■ Collected data
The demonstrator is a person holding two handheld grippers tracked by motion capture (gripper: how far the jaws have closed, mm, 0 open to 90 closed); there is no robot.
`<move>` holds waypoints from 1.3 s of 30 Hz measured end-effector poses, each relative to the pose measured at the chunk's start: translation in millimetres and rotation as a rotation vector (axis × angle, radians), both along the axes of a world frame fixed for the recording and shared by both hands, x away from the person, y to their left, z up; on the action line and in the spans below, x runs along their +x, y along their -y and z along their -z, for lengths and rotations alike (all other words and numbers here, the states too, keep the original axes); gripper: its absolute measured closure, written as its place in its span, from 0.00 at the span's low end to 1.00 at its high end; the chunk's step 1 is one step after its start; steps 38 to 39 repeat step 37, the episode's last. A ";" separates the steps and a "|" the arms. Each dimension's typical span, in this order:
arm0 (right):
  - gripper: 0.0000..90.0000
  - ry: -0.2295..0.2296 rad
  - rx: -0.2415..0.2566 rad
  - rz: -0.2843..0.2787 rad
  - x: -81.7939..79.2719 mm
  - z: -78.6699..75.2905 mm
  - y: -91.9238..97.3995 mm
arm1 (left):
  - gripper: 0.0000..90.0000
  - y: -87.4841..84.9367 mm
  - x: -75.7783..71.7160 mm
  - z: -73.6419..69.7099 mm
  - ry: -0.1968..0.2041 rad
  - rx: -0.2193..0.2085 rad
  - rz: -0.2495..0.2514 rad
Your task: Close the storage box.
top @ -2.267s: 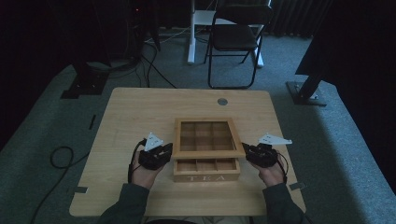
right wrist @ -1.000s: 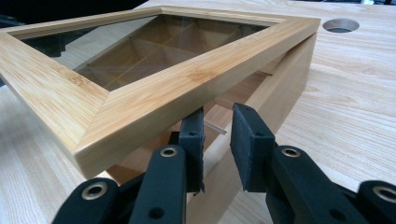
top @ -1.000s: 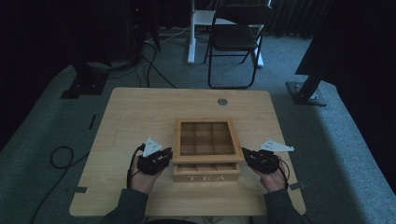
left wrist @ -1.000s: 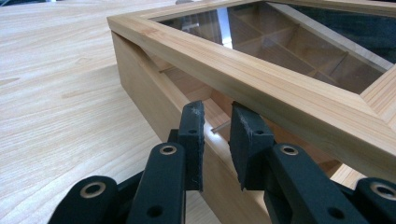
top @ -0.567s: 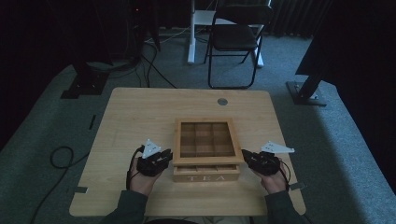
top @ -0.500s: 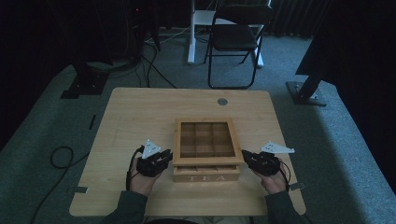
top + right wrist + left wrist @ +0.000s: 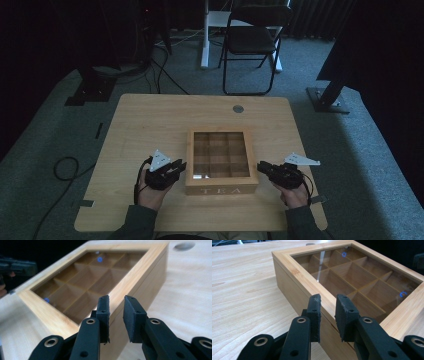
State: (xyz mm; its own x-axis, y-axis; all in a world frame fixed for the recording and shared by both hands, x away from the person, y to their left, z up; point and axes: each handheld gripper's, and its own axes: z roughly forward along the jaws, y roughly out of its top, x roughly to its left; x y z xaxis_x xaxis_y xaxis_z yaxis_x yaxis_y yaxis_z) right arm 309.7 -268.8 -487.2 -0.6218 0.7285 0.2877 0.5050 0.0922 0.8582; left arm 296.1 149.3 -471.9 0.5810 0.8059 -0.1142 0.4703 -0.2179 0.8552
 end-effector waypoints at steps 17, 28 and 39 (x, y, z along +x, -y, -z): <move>0.82 0.032 -0.058 0.052 -5.5 -0.4 2.9 | 0.82 -16.0 -8.7 5.2 0.004 0.023 -0.045; 0.80 -0.021 -0.071 0.174 -1.8 18.7 22.6 | 0.81 -48.4 -20.1 13.6 -0.008 0.033 -0.134; 0.71 -0.077 -0.279 0.313 14.8 43.1 26.9 | 0.79 -56.8 -32.3 25.7 -0.058 0.030 -0.160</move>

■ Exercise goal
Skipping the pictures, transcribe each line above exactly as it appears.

■ Response to this task
The demonstrator is a person holding two handheld grippers tracked by motion capture (gripper: how far the jaws have closed, mm, 0 open to 90 closed); there is no robot.
`<move>` holds waypoints from 1.3 s of 30 Hz measured end-effector poses, each relative to the pose measured at the chunk's start: translation in millimetres and rotation as a rotation vector (axis × angle, radians), both along the axes of a world frame fixed for the recording and shared by both hands, x away from the person, y to their left, z up; on the action line and in the spans below, x runs along their +x, y along their -y and z along their -z, for lengths and rotations alike (all other words and numbers here, the states too, keep the original axes); gripper: its absolute measured closure, written as its place in its span, from 0.00 at the span's low end to 1.00 at its high end; the chunk's step 1 is one step after its start; steps 38 to 39 repeat step 37, the episode's last. A ";" separates the steps and a "|" the arms. Each dimension's typical span, in this order:
arm0 (right):
  - gripper: 0.0000..90.0000
  - ry: -0.2295..0.2296 rad
  - rx: -0.2415..0.2566 rad
  - rz: -0.2843..0.2787 rad
  - x: -81.7939..79.2719 mm
  - z: -78.6699..75.2905 mm
  - y: -91.9238..97.3995 mm
arm1 (left):
  - gripper: 0.0000..90.0000
  - y: -87.4841..84.9367 mm
  - x: -75.7783..71.7160 mm
  - z: -73.6419..69.7099 mm
  - ry: -0.1968..0.2041 rad
  - rx: -0.2193..0.2085 rad
  - rz: -0.2495..0.2514 rad
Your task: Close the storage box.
top @ -2.267s: 
right wrist @ -1.000s: 
top @ -1.000s: 
left wrist @ -1.000s: 
top @ -0.567s: 
top @ -0.500s: 
top + right wrist + left wrist @ +0.000s: 
State: (xyz mm; its own x-axis, y-axis; all in a world frame fixed for the recording and shared by both hands, x away from the person, y to their left, z up; point and axes: each handheld gripper's, and its own axes: z roughly forward along the jaws, y roughly out of its top, x roughly to its left; x y z xaxis_x xaxis_y xaxis_z yaxis_x yaxis_y yaxis_z) right arm 309.7 -268.8 -487.2 -0.6218 0.7285 0.2877 0.5050 0.0922 0.8582; left arm 296.1 149.3 -471.9 0.5810 0.8059 -0.1142 0.4703 -0.2179 0.8552
 end-effector waypoints at steps 17, 28 and 39 (x, y, z along +x, -y, -z): <move>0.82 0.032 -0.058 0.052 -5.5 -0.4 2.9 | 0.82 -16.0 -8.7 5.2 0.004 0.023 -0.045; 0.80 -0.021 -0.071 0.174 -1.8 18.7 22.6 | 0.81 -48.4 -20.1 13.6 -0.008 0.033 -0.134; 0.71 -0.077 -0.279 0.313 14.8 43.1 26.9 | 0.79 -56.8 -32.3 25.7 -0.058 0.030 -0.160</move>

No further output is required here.